Renal involvement is one of the most severe manifestation of HSP.5 It is also a major determinant of long term prognosis in HSP patients.3 Previous studies had found that renal involvement in HSP patients varied between  20-50%^15,27. Our study showed that renal involvement occurred in 24 out of 52 patients (46.2%) which is consistent with those literatures. In the group of patients with renal involvement, there was a male preponderance (male:female ratio of 1.18:1) with mean age of 8.21 ± 2.797 which is similar with the study by Elmas, et.al (8.7 ± 4.1).¹⁶ 

Platelets are considered to be involved in inflammatory processes associated with disease pathology.^7,9 Thrombocytosis is frequently observed in HSP patients during an acute attack and might be related to the degree of inflammation and severity of the disease.¹² In this study, platelet count was found to be significantly higher in patients with renal involvement compared to those without renal involvement (564630 ± 174894 vs 405890 ± 124058, P=0.000), which is consistent with other literatures that showed similar result.^16,28 This finding might occur due to inflammatory cytokines that stimulate platelet production and therefore increases platelet count.^11,18 The study by Balta, et.al stated that patients with more extensive inflammation may have higher platelet count, which might explain why in this study, patients with renal involvement had higher platelet count compared to those without renal involvement.¹²  

Previous studies had suggested that older age of onset, male gender, gastrointestinal bleeding, thrombocytosis, and leukocytosis were associated with renal involvement in HSP.^15,16,28 However, in this study, thrombocytosis was the sole factor associated with renal involvement. We found that patients with thrombocytosis were 5.278 times more likely of having renal involvement compared to those without thrombocytosis. In our study, the optimal platelet count cut-off value for predicting renal involvement in HSP patients was 457500 with  sensitivity of 75% and specificity of 64.3%. We suggest that this platelet count cut-off value might be used in HSP patients to consider the possibility of having renal involvement. 

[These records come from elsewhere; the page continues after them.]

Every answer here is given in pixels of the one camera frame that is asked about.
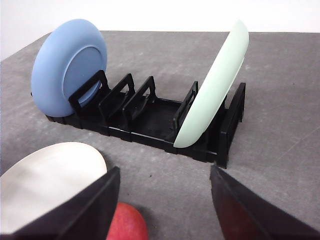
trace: gray table
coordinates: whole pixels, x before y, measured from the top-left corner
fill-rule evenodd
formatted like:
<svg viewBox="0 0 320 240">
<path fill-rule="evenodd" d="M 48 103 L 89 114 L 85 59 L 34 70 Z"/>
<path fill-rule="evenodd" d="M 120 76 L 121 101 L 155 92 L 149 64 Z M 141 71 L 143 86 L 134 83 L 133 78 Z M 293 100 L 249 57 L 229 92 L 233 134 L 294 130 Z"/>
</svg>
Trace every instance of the gray table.
<svg viewBox="0 0 320 240">
<path fill-rule="evenodd" d="M 153 75 L 157 95 L 182 101 L 200 85 L 227 33 L 103 31 L 113 87 Z M 150 239 L 223 239 L 213 208 L 210 163 L 49 122 L 30 96 L 34 59 L 47 36 L 1 63 L 2 173 L 26 155 L 87 143 L 121 168 L 119 200 L 136 206 Z M 231 88 L 246 82 L 243 122 L 227 172 L 272 204 L 320 230 L 320 34 L 251 33 Z"/>
</svg>

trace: black plastic dish rack
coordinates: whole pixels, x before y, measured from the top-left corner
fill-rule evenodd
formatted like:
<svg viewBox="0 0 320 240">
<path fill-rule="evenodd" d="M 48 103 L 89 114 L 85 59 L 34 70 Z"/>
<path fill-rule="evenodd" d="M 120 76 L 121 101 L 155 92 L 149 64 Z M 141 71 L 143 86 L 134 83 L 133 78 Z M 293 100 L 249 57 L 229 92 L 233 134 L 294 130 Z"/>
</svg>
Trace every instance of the black plastic dish rack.
<svg viewBox="0 0 320 240">
<path fill-rule="evenodd" d="M 101 87 L 97 94 L 88 104 L 81 107 L 78 99 L 98 81 L 101 82 Z M 121 92 L 126 86 L 128 91 Z M 245 91 L 246 84 L 242 82 L 233 96 L 229 109 L 225 108 L 224 99 L 199 140 L 185 148 L 174 147 L 174 142 L 198 93 L 197 81 L 193 83 L 183 102 L 180 102 L 157 97 L 153 76 L 149 76 L 138 91 L 135 91 L 130 73 L 110 89 L 105 72 L 100 70 L 69 97 L 74 114 L 47 118 L 52 122 L 152 146 L 198 161 L 216 162 L 219 167 L 227 168 L 232 139 L 238 122 L 243 118 Z"/>
</svg>

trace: white plate
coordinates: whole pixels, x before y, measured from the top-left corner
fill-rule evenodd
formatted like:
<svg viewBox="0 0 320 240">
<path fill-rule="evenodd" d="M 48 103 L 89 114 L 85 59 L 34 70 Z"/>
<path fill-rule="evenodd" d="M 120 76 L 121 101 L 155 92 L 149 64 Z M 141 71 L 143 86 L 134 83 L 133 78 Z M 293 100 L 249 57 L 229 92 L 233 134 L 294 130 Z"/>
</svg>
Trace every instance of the white plate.
<svg viewBox="0 0 320 240">
<path fill-rule="evenodd" d="M 191 146 L 206 131 L 238 74 L 248 44 L 248 30 L 238 21 L 216 56 L 183 121 L 173 144 L 175 148 Z"/>
<path fill-rule="evenodd" d="M 1 233 L 10 234 L 63 204 L 107 172 L 92 146 L 64 142 L 42 148 L 1 177 Z"/>
</svg>

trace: light green plate
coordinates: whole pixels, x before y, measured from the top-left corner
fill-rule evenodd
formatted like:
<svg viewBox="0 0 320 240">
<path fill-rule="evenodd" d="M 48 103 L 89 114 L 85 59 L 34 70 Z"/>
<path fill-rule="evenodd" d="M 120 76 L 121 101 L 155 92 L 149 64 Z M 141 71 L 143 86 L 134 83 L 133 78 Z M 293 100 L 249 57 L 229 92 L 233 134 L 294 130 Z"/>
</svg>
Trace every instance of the light green plate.
<svg viewBox="0 0 320 240">
<path fill-rule="evenodd" d="M 184 119 L 173 145 L 175 148 L 191 146 L 207 129 L 236 78 L 248 44 L 248 30 L 238 21 L 216 56 Z"/>
</svg>

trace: plate
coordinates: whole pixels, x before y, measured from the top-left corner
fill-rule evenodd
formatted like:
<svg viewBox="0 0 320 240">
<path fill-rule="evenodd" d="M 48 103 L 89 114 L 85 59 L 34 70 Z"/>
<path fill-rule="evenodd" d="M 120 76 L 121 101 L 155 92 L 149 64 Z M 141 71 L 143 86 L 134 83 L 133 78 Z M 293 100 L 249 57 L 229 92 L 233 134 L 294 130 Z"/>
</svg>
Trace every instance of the plate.
<svg viewBox="0 0 320 240">
<path fill-rule="evenodd" d="M 34 61 L 31 92 L 36 106 L 51 117 L 74 111 L 68 98 L 97 71 L 106 70 L 107 47 L 100 31 L 89 21 L 74 19 L 54 30 Z M 84 106 L 97 93 L 97 82 L 80 99 Z"/>
<path fill-rule="evenodd" d="M 173 144 L 175 148 L 191 146 L 206 131 L 238 74 L 248 44 L 248 30 L 238 21 L 216 56 L 182 123 Z"/>
<path fill-rule="evenodd" d="M 0 177 L 1 233 L 34 221 L 106 172 L 103 156 L 80 142 L 54 144 L 26 156 Z"/>
</svg>

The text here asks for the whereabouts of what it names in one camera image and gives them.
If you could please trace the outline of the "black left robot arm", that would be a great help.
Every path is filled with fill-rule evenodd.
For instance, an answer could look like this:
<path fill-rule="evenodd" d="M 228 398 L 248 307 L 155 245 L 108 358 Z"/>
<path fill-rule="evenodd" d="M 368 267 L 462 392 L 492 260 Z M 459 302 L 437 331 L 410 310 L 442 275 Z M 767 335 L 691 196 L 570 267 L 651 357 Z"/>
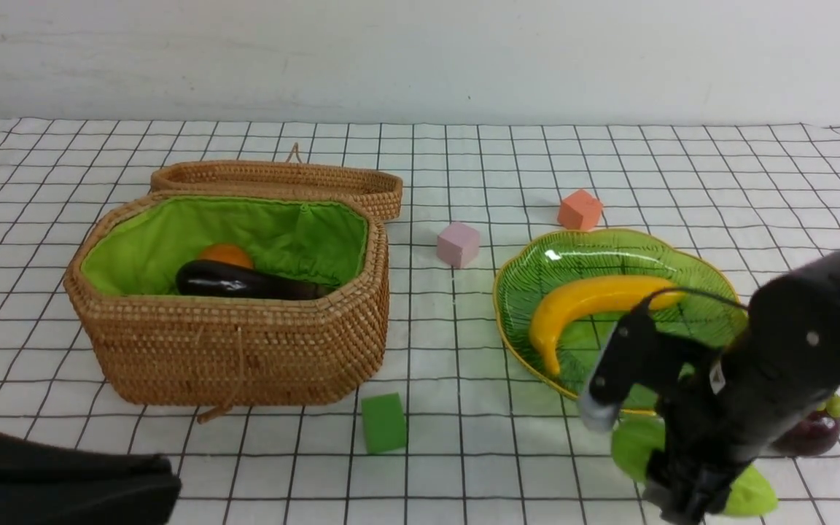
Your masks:
<path fill-rule="evenodd" d="M 182 483 L 160 454 L 104 454 L 0 432 L 0 524 L 166 524 Z"/>

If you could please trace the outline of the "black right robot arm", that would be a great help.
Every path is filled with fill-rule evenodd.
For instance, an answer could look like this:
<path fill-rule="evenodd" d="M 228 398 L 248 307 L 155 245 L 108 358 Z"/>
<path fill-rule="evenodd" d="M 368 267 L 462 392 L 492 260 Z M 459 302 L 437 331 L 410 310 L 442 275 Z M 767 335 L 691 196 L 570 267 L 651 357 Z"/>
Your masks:
<path fill-rule="evenodd" d="M 839 387 L 840 250 L 757 289 L 730 348 L 662 395 L 645 498 L 672 524 L 718 514 L 756 456 Z"/>

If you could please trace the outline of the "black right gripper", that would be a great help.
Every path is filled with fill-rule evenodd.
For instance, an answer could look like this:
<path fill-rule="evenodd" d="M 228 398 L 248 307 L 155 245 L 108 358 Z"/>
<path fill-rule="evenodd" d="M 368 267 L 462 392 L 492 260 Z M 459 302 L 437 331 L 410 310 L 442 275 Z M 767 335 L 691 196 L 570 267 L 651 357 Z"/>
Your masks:
<path fill-rule="evenodd" d="M 685 396 L 656 405 L 666 440 L 647 460 L 643 498 L 672 511 L 672 524 L 701 524 L 724 511 L 756 456 L 820 405 L 821 388 L 760 350 L 729 350 L 682 379 Z"/>

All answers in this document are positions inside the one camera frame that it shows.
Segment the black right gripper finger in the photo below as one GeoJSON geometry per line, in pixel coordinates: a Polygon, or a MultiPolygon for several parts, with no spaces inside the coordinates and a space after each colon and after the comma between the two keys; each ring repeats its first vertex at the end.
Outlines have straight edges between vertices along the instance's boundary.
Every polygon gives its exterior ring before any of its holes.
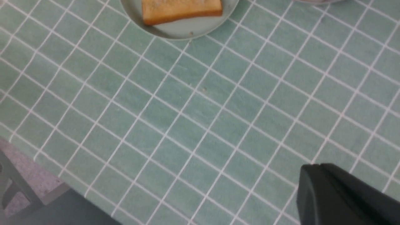
{"type": "Polygon", "coordinates": [[[398,225],[399,201],[332,163],[302,165],[296,205],[302,225],[398,225]]]}

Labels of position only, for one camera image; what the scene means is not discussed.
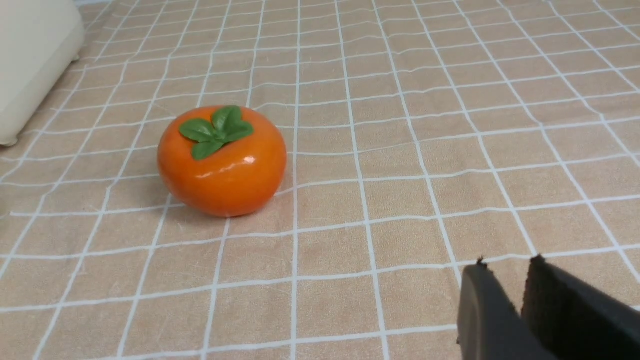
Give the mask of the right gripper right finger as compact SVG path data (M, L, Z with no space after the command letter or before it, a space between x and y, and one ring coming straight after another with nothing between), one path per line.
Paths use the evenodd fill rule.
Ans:
M637 360L640 315L541 256L530 260L521 319L559 360Z

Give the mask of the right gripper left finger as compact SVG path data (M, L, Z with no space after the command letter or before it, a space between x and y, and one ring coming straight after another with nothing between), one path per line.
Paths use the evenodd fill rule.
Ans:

The limitation of this study are its retrospective data collection method, its small sample size, and that all of the data were collected from one center. Therefore, prospective multicenter studies with larger sample size are needed to generalize and confirm our result.

We concluded that increased platelet count was associated with renal involvement in HSP. Platelet count is an important and easily accessible inflammatory marker that does not required specialized equipment. We proposed that platelet count may be regarded as a useful predictive marker of renal involvement in Henoch-Schonlein Purpura.

CONFLICT OF INTEREST

The authors have no conflicts of interest.

ACKNOWLEDGEMENT

We would like to thank all the institutions involved: Department of Child Health, Department of Anatomical Pathology, and Department of Clinical Pathology Universitas Padjadjaran – Dr. Hasan Sadikin General Hospital Bandung.